=== Begin Enclosure ===

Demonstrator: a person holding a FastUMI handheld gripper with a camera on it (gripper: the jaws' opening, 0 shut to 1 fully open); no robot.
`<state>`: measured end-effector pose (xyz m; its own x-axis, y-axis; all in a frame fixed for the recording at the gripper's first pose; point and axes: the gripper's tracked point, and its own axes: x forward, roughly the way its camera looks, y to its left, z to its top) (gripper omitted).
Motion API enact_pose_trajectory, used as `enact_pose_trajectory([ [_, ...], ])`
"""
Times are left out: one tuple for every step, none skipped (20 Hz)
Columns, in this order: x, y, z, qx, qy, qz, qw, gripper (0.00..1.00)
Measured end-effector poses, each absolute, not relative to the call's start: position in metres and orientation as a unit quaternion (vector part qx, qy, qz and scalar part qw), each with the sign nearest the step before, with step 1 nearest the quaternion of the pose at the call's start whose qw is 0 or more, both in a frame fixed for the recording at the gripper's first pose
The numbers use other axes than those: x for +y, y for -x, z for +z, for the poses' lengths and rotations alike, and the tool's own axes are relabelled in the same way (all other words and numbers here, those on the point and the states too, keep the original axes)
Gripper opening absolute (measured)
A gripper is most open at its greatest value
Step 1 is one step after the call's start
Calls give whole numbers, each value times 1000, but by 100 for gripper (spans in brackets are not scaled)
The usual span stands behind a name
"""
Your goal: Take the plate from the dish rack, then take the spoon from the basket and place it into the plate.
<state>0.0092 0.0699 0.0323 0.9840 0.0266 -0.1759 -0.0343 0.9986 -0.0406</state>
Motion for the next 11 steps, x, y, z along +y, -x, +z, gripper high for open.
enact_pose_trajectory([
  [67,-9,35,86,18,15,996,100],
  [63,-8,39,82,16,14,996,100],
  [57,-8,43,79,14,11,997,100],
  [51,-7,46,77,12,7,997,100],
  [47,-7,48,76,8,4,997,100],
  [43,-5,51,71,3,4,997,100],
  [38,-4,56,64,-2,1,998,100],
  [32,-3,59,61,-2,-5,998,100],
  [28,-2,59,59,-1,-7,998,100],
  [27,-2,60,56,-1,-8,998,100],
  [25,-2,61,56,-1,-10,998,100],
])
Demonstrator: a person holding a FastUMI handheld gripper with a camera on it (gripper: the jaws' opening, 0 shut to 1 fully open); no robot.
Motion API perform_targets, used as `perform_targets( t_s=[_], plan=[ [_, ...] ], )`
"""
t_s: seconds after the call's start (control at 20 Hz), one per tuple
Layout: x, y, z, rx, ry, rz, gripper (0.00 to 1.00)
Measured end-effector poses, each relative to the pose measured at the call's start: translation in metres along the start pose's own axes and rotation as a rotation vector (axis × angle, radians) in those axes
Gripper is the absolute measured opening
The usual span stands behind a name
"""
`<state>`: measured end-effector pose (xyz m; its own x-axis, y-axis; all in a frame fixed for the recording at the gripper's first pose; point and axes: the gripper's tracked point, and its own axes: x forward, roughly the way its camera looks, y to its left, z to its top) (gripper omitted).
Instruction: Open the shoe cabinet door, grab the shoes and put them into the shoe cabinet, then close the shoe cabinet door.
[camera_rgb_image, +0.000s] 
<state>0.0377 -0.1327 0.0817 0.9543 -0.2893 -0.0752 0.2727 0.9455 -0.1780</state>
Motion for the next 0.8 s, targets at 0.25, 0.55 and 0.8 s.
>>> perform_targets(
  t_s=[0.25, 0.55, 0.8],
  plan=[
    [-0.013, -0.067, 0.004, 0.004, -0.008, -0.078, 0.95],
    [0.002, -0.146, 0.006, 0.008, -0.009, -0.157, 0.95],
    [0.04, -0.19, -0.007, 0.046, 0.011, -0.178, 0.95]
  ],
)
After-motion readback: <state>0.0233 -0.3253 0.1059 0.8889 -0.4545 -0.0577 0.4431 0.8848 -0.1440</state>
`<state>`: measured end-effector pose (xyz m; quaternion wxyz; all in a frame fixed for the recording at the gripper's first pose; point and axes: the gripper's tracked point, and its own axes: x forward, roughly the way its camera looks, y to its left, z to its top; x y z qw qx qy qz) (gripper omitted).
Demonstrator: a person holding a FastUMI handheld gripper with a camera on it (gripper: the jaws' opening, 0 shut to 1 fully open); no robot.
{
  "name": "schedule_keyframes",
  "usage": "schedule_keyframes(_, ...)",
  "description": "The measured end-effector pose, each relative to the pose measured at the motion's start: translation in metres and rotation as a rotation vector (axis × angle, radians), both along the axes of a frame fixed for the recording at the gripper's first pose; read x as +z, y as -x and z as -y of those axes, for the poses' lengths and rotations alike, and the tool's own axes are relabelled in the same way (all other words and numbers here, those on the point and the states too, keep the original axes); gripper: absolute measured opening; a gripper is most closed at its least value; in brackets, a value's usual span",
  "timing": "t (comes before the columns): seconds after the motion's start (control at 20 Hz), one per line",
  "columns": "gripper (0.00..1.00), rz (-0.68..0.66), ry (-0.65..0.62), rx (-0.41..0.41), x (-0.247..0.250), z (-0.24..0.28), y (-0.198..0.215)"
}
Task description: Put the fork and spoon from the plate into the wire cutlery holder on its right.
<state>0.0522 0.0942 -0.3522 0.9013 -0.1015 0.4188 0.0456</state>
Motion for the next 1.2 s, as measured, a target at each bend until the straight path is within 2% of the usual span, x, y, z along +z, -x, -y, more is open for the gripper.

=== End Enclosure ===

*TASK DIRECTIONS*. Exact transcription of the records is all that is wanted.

*ANSWER TO THE PROBLEM*.
Demonstrator: a person holding a FastUMI handheld gripper with a camera on it (gripper: the jaws' opening, 0 shut to 1 fully open); no robot.
`<state>`: measured end-effector pose (xyz m; its own x-axis, y-axis; all in a frame fixed for the recording at the gripper's first pose; point and axes: the gripper's tracked point, and its own axes: x forward, roughly the way its camera looks, y to its left, z to its top) (gripper omitted).
Motion API enact_pose_trajectory, used as `enact_pose_trajectory([ [_, ...], ])`
"""
Times are left out: one tuple for every step, none skipped (20 Hz)
Columns, in this order: x, y, z, qx, qy, qz, qw, gripper (0.00..1.00)
Measured end-effector poses, each absolute, not relative to the call's start: position in metres and orientation as a unit quaternion (vector part qx, qy, qz and scalar part qw), each with the sign nearest the step before, with step 1 nearest the quaternion of the pose at the call's start whose qw is 0 or more, both in a frame fixed for the recording at the gripper's first pose
The numbers use other axes than those: x for +y, y for -x, z for +z, for the poses' lengths and rotations alike, and the tool's own axes are relabelled in the same way (all other words and numbers here, those on the point and the states too, keep the original axes)
Gripper opening absolute (measured)
A gripper is most open at its greatest value
Step 1 is one step after the call's start
Calls give whole numbers, each value times 1000, but by 100 for gripper (spans in brackets are not scaled)
The usual span stands behind a name
"""
Your goal: Take the plate from the dish rack, then take the spoon from the basket and place it into the plate.
<state>0.0092 0.0699 0.0323 0.9840 0.0266 -0.1759 -0.0343 0.9986 -0.0406</state>
Motion for the next 11 steps, x, y, z along +y, -x, +z, gripper high for open.
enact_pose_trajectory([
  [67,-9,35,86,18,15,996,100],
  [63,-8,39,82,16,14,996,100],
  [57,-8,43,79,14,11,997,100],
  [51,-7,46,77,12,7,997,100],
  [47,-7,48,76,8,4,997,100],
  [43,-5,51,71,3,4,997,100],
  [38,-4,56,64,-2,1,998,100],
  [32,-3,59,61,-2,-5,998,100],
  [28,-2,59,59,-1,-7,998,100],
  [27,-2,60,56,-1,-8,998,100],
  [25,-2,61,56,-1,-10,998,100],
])
Demonstrator: a person holding a FastUMI handheld gripper with a camera on it (gripper: the jaws' opening, 0 shut to 1 fully open); no robot.
Motion API perform_targets, used as `perform_targets( t_s=[_], plan=[ [_, ...] ], )`
"""
t_s: seconds after the call's start (control at 20 Hz), one per tuple
Layout: x, y, z, rx, ry, rz, gripper (0.00 to 1.00)
Measured end-effector poses, each relative to the pose measured at the call's start: translation in metres along the start pose's own axes and rotation as a rotation vector (axis × angle, radians) in those axes
Gripper is the absolute measured opening
The usual span stands behind a name
"""
`<state>`: measured end-effector pose (xyz m; its own x-axis, y-axis; all in a frame fixed for the recording at the gripper's first pose; point and axes: the gripper's tracked point, and its own axes: x forward, roughly the way its camera looks, y to its left, z to its top) (gripper omitted).
Instruction: Open the shoe cabinet door, grab the shoes and put them into the shoe cabinet, then close the shoe cabinet door.
[camera_rgb_image, +0.000s] 
<state>0.0377 -0.1327 0.0817 0.9543 -0.2893 -0.0752 0.2727 0.9455 -0.1780</state>
Motion for the next 0.8 s, targets at 0.25, 0.55 and 0.8 s.
>>> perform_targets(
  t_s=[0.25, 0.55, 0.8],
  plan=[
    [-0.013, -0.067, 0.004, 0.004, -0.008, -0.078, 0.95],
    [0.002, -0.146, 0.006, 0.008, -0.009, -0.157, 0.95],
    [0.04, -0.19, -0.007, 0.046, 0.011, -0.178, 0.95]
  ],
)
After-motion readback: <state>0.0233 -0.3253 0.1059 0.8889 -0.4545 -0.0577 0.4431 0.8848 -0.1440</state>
`<state>`: measured end-effector pose (xyz m; quaternion wxyz; all in a frame fixed for the recording at the gripper's first pose; point and axes: the gripper's tracked point, and its own axes: x forward, roughly the way its camera looks, y to its left, z to its top; x y z qw qx qy qz) (gripper omitted).
Demonstrator: a person holding a FastUMI handheld gripper with a camera on it (gripper: the jaws' opening, 0 shut to 1 fully open); no robot.
{
  "name": "schedule_keyframes",
  "usage": "schedule_keyframes(_, ...)",
  "description": "The measured end-effector pose, each relative to the pose measured at the motion's start: translation in metres and rotation as a rotation vector (axis × angle, radians), both along the axes of a frame fixed for the recording at the gripper's first pose; read x as +z, y as -x and z as -y of those axes, for the poses' lengths and rotations alike, and the tool's own axes are relabelled in the same way (all other words and numbers here, those on the point and the states too, keep the original axes); gripper: absolute measured opening; a gripper is most closed at its least value; in brackets, a value's usual span",
  "timing": "t (comes before the columns): seconds after the motion's start (control at 20 Hz), one per line",
  "columns": "gripper (0.00..1.00), rz (-0.68..0.66), ry (-0.65..0.62), rx (-0.41..0.41), x (-0.247..0.250), z (-0.24..0.28), y (-0.198..0.215)"
}
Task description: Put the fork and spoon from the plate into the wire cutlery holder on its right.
<state>0.0522 0.0942 -0.3522 0.9013 -0.1015 0.4188 0.0456</state>
Motion for the next 1.2 s, as measured, a target at each bend until the straight path is within 2% of the usual span, x, y, z along +z, -x, -y, more is open for the gripper.

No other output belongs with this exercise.